Reputation: 1436
I'm using ggplot2 to plot two cumulative distributions on a single plot. This is straightforward using the example from ?stat_ecdf
. My difficulty is in adding vertical lines through the median value of each distribution.
It's easy enough to do this with a single distribution:
df <- data.frame(x = c(rnorm(100, 5, 10), rnorm(200, 0, 10)),
g = as.factor(c(rep(1, 100), rep(2, 200))))
ggplot(df, aes(x)) +
stat_ecdf() +
geom_vline(aes(xintercept = median(x)))
But I can't figure out an easy way to add vertical lines for multiple distributions. I've tried the following without success:
ggplot(df, aes(x, colour = g)) +
stat_ecdf() +
geom_vline(aes(xintercept = median(x), colour = g))
I can sort of get the desired result by assembling the plot in stages:
p <- ggplot(df[df$g == 1, ], aes(x)) +
stat_ecdf() +
geom_vline(aes(xintercept = median(x)))
p +
stat_ecdf(data = df[df$g == 2, ]) +
geom_vline(data = df[df$g == 2, ], aes(xintercept = median(x)))
But this seems like an untidy way of doing it and also leaves me to set the different line colours by hand.
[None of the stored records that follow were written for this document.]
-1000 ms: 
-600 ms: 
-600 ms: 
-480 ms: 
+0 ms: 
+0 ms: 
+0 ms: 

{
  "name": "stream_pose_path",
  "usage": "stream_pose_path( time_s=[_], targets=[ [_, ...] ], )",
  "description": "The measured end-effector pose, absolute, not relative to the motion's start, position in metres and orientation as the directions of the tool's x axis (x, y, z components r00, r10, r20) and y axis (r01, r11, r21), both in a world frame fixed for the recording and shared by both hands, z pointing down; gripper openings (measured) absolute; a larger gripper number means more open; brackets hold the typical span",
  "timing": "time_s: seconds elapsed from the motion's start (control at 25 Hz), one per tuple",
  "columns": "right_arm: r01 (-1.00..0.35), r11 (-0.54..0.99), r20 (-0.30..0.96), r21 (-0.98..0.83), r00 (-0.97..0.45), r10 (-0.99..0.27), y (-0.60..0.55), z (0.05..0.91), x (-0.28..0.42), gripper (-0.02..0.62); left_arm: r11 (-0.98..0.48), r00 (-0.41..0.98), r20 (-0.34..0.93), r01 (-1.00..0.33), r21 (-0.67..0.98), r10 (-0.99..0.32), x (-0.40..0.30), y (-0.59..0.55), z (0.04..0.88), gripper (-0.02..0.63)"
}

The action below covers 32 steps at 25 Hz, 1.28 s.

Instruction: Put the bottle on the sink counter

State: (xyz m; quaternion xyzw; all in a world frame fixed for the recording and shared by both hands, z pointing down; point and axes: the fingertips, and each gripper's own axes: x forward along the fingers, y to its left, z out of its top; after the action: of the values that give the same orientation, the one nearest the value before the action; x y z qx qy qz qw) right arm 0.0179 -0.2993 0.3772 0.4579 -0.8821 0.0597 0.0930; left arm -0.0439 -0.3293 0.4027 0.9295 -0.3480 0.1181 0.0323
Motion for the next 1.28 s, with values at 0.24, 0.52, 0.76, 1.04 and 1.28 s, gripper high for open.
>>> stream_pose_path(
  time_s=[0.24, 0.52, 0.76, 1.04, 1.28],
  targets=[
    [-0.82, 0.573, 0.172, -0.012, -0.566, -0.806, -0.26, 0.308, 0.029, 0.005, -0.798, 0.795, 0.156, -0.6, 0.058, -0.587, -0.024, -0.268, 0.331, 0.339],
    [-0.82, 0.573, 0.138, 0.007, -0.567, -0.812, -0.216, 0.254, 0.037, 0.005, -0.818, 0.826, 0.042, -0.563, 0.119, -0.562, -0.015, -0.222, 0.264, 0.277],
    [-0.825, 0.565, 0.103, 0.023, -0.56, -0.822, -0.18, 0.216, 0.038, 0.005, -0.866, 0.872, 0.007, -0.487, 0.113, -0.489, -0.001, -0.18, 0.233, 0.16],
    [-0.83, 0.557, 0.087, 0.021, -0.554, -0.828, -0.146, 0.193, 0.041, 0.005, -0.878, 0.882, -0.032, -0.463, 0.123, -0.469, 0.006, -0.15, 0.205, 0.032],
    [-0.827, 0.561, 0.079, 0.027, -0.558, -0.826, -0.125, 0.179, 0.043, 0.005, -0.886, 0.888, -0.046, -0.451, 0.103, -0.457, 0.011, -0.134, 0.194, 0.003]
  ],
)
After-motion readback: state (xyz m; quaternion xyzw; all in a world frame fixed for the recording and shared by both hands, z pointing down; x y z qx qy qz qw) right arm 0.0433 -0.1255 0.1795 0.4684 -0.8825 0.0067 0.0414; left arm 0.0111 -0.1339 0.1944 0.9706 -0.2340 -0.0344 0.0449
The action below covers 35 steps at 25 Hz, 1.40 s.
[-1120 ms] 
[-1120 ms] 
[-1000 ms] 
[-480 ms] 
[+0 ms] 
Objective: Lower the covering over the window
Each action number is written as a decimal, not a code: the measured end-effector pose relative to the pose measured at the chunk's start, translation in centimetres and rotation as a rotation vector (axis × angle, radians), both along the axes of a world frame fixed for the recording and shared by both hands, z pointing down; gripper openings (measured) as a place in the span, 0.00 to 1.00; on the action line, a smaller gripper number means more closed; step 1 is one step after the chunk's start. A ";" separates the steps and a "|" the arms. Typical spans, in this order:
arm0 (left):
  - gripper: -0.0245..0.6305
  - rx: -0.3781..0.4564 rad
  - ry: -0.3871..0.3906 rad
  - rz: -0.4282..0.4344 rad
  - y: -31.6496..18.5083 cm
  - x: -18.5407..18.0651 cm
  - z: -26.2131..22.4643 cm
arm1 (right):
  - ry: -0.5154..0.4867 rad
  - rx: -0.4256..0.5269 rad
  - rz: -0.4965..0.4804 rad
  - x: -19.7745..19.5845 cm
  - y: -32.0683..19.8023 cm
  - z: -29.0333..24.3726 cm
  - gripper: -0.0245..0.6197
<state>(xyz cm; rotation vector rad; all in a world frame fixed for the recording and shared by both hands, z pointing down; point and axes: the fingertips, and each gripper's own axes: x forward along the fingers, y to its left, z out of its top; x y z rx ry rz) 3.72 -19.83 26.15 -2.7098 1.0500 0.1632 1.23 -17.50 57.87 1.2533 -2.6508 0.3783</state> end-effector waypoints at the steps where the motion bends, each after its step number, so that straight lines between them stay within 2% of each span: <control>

Surely there's a better way?
Upvotes: 3
Views: 6684
Reputation: 921
Try this:
ggplot(df, aes(x, colour = g)) + stat_ecdf() + geom_vline(aes(xintercept = median(x[g==1]), color=g[g==1])) + geom_vline(aes(xintercept = median(x[g==2]), color=g[g==2]))
By adding a second geom_vline
argument and specifying which group each line and color is referring to, you can get two lines with the corresponding colors. Hope that helps!
Upvotes: 5